This article was published in Vol. 3 No. 1 of the print edition.
Baal was one of the more important gods in the ancient pantheon, a pre-Christian deity worshipped across the Middle East. As a Semitic common noun, baal (Hebrew ba‘al) meant ‘owner or lord’.1 In some ancient civilizations like Carthage, Baal was worshipped as the supreme being associated with everything from the weather to fertility. The modern incarnation of such worship of a pagan supreme lord might be said to be Footbaal.
In the ancient setting of the Qatari desert in December 2022, Footbaal enjoyed its regular quadrennial celebration, with its High Priest, FIFA President Gianni Infantino declaring the 2022 World Cup ‘the greatest ever’. Like most creeds, Footbaal evokes a universalist totalizing vision. FIFA’s official commandment asserted ‘Football unites the world’.2 The slogan subliminally echoed a secular Western preoccupation with an open, borderless, post-Cold War world promoted relentlessly ever since Francis Fukuyama announced the end of history in 1992.3
The problem, however, is that this integrated world order is not dawning. And football, far from uniting the world, instead reflects its transformation into something very different, namely a growing clash of civilizational identities. If the analogy holds, in a curious way the month-long event in the uber-wealthy Gulf sheikhdom merely intimated the schismatic nature of this new secular faith. In particular, it reflected and magnified the state of the post-Western world disorder and what the American political scientist Samuel Huntington presciently described in 1996 as an inexorable clash of civilizations. Huntington observed that as the West weakened economically, demographically, and territorially compared with ‘challenger’ cultures like China, the Muslim world, Latin America, India, and Eurasia, so too would its hard and soft power.4
In the post-Cold War world, according to Huntington, civilizational identities would inform an evolving ‘pattern of cohesion, disintegration and conflict’. Inhabiting ‘a mirage of immortality’, a purblind West would fail to see that this brave new world was multi-civilizational.5 As they acquired Western technologies and wealth, while also securing their energy and manufacturing base, different civilizations came to resent the drive to ‘Westernize’ their societies.6 ‘Democratization’ was the euphemistic term for this form of Westernization. It sought to persuade non-Western civilizations to accept a universal progressive agenda, where supposedly shared liberal moral values of human rights and social justice prevail. Failure to align with this progressive institutional order was to be consigned to the outer darkness of impoverished pariahdom, like Afghanistan, Iraq, Cuba, Iran, and North Korea.

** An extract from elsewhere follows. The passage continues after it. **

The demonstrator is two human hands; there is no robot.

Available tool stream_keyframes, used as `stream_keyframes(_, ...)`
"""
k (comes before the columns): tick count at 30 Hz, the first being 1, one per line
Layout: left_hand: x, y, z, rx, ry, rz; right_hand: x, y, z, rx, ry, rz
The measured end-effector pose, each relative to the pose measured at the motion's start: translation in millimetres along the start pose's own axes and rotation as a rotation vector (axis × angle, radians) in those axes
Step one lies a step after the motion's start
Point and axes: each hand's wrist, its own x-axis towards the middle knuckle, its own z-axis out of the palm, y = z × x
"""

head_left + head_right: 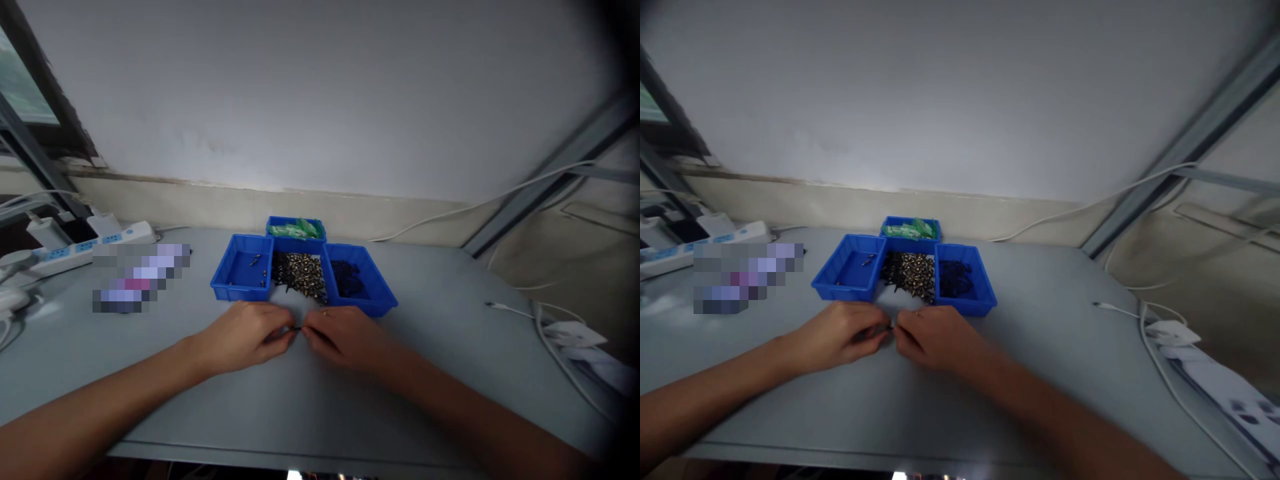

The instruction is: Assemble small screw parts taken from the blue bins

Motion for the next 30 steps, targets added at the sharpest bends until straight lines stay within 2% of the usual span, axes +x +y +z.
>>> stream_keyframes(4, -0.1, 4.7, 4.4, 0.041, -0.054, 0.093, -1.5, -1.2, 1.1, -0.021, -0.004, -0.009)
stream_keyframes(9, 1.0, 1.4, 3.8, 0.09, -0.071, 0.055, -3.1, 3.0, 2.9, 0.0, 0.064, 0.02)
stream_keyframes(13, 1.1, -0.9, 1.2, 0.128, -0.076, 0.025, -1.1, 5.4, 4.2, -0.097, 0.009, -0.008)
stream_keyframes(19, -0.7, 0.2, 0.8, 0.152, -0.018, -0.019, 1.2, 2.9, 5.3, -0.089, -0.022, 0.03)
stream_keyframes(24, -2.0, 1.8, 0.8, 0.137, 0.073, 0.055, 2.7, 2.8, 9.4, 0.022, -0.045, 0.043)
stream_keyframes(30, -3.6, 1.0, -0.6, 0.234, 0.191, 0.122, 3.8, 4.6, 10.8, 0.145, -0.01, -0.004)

Despite the homogenizing pretentions inherent in a universal moral order, the clash between the West and the Rest was immediately evident in Doha. Western commentators drew attention to Qatar’s abysmal human rights record. The country’s kalafa system that reduces migrant workers to little more than indentured labour, resulted in the cavalier sacrifice of an estimated 6,500 workers, mainly from Egypt, Pakistan, Philippines, and Nepal, to construct Qatar’s cavernous temples to footbaal.7 Meanwhile, Woke Western football pundits questioned the Arab kleptocracy’s treatment of women and the LGBTQ+ community, although only after the cheque for their commentating services had cleared the account of the Qatari sports channels.8
Burnishing their progressive credentials, the England team and seven other Western nations committed to wearing the ‘one love’ rainbow arm band. The commitment did not even survive the official kick off. FIFA’s stipulation that the display of political statements like wearing the armband would incur an automatic yellow card quickly saw off that principled commitment.9 The German team’s crass gesture of covering their mouths in protest at being prevented from wearing the ‘one love’ arm band received relentless mockery in the Qatari media. Commentators on the Alkass sports channel placed their hands over their mouths, barely concealing their mirth, while waving good- bye to Germany following its exit at the group stage.10
Meanwhile, the England team’s ‘taking the knee’ against racism looked even more vacuous, especially when they performed it against the United States, where the gesture originated but whose football team now studiously avoided it.11 Moral principles were notable only for their mutability in the post-modern Muslim paradise.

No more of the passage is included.